2) While we are on the topic, what are barriers to affordable housing costing the economy? Well, about 7% of GDP, according to research by MR Cagney Economist (and former UoA Economics student) Peter Nunns. Posts explaining it all are here, here and here.
The gist of the result is as follows. Agglomeration makes cities highly productive. But expensive housing can prevent people from moving to the cities where their labour is most productive. Making housing more affordable means enhancing productivity and growing the economy.
Now, if memory serves, that 7% figure shrinks to about 1% on a per capita basis, which is still nothing to be sneezed at, but suggests that agglomeration in New Zealand has not yet yielded vast improvements in productivity. It is far less than the 10% figure that Hsieh and Moretti (2015) originally found for the US, for example. Perhaps Auckland grew expensive before it grew wealthy?

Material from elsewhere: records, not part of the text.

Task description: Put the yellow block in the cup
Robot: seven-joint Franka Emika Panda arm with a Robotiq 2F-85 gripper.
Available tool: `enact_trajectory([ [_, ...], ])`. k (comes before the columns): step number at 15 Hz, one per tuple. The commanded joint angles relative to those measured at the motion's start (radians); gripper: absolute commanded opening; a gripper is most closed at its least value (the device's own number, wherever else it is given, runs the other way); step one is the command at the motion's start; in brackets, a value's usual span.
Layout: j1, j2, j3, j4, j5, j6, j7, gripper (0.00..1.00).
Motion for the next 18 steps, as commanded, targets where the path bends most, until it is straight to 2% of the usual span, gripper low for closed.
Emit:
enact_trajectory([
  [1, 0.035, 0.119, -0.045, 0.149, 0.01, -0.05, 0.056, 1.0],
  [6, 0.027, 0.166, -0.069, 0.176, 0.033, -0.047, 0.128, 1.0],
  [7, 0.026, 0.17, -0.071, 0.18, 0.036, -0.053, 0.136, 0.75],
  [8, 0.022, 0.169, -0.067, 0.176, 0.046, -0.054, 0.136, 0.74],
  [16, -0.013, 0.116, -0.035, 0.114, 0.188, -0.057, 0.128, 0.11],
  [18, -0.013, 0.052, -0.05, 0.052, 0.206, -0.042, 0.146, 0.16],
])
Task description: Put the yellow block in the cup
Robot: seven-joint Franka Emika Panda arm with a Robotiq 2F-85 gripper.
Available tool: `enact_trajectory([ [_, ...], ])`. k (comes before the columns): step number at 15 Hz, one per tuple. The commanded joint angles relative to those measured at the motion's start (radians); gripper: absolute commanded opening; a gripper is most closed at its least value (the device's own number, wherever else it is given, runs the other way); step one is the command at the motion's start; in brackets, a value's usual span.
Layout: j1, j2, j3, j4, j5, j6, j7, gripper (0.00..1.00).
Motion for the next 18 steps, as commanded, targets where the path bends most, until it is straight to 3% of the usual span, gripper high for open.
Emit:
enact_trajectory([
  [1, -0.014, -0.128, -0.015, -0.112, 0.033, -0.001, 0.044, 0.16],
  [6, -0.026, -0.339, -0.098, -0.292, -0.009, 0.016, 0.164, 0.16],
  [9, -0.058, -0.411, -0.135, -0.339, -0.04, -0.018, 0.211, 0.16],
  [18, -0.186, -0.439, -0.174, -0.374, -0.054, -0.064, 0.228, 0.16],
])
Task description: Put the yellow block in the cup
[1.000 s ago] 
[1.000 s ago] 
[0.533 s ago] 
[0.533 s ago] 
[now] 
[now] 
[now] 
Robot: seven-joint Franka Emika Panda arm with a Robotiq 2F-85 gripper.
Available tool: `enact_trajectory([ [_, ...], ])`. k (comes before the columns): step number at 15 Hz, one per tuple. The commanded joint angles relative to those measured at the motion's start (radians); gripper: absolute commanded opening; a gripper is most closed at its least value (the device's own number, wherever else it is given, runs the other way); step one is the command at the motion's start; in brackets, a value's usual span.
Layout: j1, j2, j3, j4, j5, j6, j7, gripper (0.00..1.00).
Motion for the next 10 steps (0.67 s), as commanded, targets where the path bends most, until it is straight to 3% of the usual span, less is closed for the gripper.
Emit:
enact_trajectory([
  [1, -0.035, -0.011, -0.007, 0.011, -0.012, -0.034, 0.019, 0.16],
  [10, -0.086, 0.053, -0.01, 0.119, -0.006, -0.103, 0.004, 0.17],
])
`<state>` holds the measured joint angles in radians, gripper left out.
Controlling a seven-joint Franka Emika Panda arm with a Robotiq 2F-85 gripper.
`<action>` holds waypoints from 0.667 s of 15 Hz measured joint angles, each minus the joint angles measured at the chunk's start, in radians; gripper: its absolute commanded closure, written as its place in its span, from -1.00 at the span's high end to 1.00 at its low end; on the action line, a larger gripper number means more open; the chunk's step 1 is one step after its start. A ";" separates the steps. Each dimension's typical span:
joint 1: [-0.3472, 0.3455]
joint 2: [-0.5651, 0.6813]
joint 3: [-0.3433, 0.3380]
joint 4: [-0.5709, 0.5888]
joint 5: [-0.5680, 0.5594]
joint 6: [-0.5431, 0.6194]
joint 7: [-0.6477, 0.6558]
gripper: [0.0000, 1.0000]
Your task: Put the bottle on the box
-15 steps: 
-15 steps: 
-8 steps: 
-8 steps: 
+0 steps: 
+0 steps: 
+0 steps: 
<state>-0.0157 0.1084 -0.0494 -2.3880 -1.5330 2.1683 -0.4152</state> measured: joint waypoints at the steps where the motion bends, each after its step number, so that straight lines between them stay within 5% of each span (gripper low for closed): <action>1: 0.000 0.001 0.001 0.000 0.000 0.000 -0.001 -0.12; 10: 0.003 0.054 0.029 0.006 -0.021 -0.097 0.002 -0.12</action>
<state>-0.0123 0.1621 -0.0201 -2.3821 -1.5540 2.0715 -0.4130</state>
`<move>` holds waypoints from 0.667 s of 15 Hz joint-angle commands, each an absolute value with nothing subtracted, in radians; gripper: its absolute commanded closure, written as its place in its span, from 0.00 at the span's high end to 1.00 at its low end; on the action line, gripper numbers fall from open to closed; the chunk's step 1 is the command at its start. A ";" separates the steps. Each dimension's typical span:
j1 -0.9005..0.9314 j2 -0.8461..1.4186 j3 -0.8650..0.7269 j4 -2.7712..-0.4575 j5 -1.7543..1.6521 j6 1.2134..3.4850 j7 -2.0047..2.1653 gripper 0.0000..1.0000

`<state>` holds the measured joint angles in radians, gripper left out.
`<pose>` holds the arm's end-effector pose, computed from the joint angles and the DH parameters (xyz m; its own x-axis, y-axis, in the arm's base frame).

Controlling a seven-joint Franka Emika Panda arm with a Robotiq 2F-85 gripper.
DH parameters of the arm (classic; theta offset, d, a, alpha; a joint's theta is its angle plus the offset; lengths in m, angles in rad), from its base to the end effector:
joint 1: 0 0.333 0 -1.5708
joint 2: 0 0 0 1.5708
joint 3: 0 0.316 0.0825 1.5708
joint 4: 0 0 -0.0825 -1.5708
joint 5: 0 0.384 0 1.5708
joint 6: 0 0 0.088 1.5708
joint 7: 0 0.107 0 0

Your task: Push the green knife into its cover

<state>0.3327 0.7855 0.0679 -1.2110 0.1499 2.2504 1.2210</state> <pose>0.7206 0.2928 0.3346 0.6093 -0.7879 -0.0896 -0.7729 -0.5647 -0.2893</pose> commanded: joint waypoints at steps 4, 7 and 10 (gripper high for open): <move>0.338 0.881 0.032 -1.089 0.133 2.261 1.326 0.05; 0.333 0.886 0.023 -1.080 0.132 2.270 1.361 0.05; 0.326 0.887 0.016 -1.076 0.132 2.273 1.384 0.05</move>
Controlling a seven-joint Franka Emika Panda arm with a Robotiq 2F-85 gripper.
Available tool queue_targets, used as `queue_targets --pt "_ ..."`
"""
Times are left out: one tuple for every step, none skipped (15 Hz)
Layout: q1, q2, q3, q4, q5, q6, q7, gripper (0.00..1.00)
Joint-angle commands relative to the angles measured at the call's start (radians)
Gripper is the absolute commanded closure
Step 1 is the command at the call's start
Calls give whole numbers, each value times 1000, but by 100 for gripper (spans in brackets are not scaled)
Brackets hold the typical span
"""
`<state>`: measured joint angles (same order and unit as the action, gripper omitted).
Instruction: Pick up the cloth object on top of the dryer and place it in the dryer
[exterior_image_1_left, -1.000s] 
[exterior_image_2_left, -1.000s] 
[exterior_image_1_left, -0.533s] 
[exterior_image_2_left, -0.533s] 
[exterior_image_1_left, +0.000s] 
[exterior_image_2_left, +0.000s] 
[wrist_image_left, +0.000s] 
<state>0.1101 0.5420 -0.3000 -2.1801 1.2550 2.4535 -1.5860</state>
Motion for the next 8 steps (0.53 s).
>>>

3) Upzoning is one policy response to unaffordable housing. Seattle has followed Auckland and gone all-in. Historically such large-scale upzonings have been quite rare: perhaps this is a sign of things to come.
4) Meanwhile, Tyler Cowen facetiously proposes an alternative way to restore affordability: erode the quality of public services. In cities with constrained land, the value of any quality improvements in public services - such as lower crime or better public transport – gets capitalized into land, leaving non-landowners no better off.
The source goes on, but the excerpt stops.